▶ **EXERCISE REQUIREMENTS**:
Where a line in the listing contains the string "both", copy that line out.

▶ **INFORMATION PROVIDED**:
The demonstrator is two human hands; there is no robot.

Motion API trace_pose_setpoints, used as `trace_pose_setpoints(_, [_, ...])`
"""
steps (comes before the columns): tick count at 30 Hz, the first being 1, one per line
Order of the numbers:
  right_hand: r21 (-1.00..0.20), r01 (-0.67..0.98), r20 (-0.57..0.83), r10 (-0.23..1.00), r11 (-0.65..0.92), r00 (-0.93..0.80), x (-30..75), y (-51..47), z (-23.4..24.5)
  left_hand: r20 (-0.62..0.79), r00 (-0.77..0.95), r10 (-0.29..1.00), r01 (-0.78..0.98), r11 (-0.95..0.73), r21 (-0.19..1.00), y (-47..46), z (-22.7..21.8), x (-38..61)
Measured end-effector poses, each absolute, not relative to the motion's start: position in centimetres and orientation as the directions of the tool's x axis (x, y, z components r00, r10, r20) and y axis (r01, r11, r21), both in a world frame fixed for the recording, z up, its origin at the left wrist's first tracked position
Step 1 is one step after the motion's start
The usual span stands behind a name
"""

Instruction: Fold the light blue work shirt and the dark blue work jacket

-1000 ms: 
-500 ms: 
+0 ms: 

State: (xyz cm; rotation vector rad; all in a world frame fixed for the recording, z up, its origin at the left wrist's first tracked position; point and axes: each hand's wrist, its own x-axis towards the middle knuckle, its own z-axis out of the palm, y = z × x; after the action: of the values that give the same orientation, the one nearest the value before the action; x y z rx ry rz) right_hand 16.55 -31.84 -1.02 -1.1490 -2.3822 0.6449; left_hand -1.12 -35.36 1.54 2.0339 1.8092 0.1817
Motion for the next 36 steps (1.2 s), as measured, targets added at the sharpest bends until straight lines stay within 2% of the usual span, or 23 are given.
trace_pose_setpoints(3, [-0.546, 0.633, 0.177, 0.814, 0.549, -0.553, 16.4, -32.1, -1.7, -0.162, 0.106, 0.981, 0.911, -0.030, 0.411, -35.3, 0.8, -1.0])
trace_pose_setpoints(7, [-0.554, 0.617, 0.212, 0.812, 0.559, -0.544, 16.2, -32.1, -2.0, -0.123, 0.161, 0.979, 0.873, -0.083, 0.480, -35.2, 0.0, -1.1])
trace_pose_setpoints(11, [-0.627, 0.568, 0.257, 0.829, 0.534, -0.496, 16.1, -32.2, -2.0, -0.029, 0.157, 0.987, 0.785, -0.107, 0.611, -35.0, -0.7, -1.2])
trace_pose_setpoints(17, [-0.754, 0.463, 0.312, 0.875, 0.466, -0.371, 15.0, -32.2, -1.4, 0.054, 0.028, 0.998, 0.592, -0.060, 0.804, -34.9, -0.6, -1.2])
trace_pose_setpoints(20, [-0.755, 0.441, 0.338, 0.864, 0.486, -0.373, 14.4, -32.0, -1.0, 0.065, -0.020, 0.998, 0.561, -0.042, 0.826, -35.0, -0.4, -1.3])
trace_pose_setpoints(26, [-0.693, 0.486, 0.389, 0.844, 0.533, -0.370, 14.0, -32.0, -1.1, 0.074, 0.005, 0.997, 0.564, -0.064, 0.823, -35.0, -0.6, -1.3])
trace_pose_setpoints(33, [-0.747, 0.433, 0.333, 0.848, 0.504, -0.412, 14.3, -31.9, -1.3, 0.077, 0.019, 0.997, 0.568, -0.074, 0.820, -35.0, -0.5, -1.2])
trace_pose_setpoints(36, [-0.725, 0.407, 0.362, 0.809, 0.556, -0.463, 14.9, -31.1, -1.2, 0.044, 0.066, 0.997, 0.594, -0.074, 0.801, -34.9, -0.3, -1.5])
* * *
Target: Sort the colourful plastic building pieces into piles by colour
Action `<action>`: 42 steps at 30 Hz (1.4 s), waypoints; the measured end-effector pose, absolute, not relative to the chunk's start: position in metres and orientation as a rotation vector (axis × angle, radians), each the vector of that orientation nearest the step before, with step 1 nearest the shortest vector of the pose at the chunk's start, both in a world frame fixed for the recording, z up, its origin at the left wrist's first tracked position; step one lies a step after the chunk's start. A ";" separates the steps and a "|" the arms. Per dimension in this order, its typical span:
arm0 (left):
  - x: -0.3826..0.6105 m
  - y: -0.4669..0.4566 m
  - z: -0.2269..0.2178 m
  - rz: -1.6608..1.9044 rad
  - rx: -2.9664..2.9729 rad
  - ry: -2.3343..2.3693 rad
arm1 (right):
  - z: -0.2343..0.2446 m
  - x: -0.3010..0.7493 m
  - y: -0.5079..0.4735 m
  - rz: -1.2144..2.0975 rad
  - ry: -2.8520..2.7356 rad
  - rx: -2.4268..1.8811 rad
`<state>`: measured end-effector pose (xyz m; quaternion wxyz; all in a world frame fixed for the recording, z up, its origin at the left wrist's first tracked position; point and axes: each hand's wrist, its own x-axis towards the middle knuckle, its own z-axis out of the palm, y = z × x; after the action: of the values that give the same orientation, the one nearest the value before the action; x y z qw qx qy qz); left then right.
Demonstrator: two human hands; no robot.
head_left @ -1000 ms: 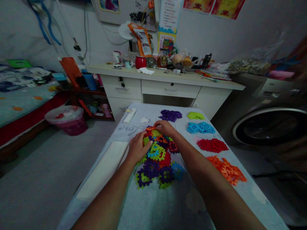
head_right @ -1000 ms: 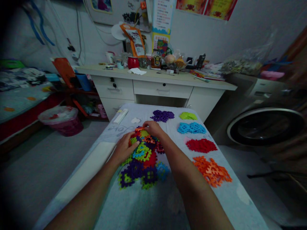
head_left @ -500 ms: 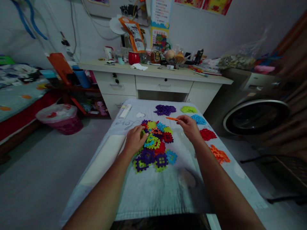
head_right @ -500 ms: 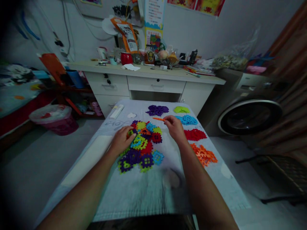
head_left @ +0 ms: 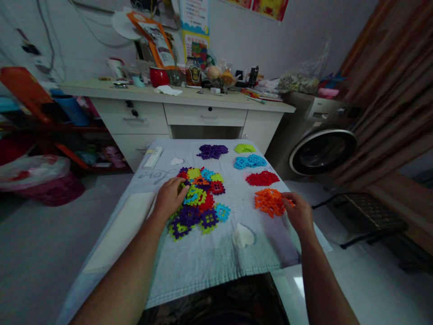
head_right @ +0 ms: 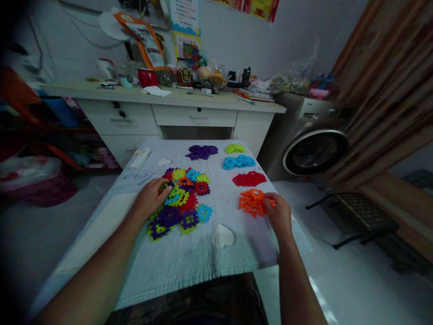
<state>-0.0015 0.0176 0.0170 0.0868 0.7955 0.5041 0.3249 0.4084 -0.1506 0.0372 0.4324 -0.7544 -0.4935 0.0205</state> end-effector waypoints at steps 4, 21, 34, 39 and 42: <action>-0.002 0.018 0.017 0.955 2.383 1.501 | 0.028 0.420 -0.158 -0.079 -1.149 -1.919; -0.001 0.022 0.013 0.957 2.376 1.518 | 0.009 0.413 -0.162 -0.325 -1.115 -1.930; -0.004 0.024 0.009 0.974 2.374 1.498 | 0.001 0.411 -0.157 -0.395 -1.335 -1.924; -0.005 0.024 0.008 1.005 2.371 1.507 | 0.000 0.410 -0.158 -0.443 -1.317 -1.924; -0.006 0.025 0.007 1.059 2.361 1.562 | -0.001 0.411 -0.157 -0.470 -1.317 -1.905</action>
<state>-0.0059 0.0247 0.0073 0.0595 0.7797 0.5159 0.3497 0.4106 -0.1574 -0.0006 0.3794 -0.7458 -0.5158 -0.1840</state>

▶ **TASK OUTPUT**:
Measured end-effector poses, each absolute, not relative to the motion's start: position in centimetres and orientation as the directions of the tool's x axis (x, y, z components r00, r10, r20) and y axis (r01, r11, r21), both in a world frame fixed for the recording, z up, its origin at the left wrist's first tracked position
Action `<action>`: 42 steps at 30 Hz (1.4 s), waypoints; the measured end-effector pose, absolute, not relative to the chunk's start: position in metres and orientation as a rotation vector (axis × angle, radians), each the vector of that orientation nearest the step before, with step 1 nearest the shortest vector of the pose at the chunk's start, both in a world frame fixed for the recording, z up, its origin at the left wrist's first tracked position; step one lies a step after the chunk's start. A ";" separates the steps and a "|" the arms. Per dimension in this order, its typical span:

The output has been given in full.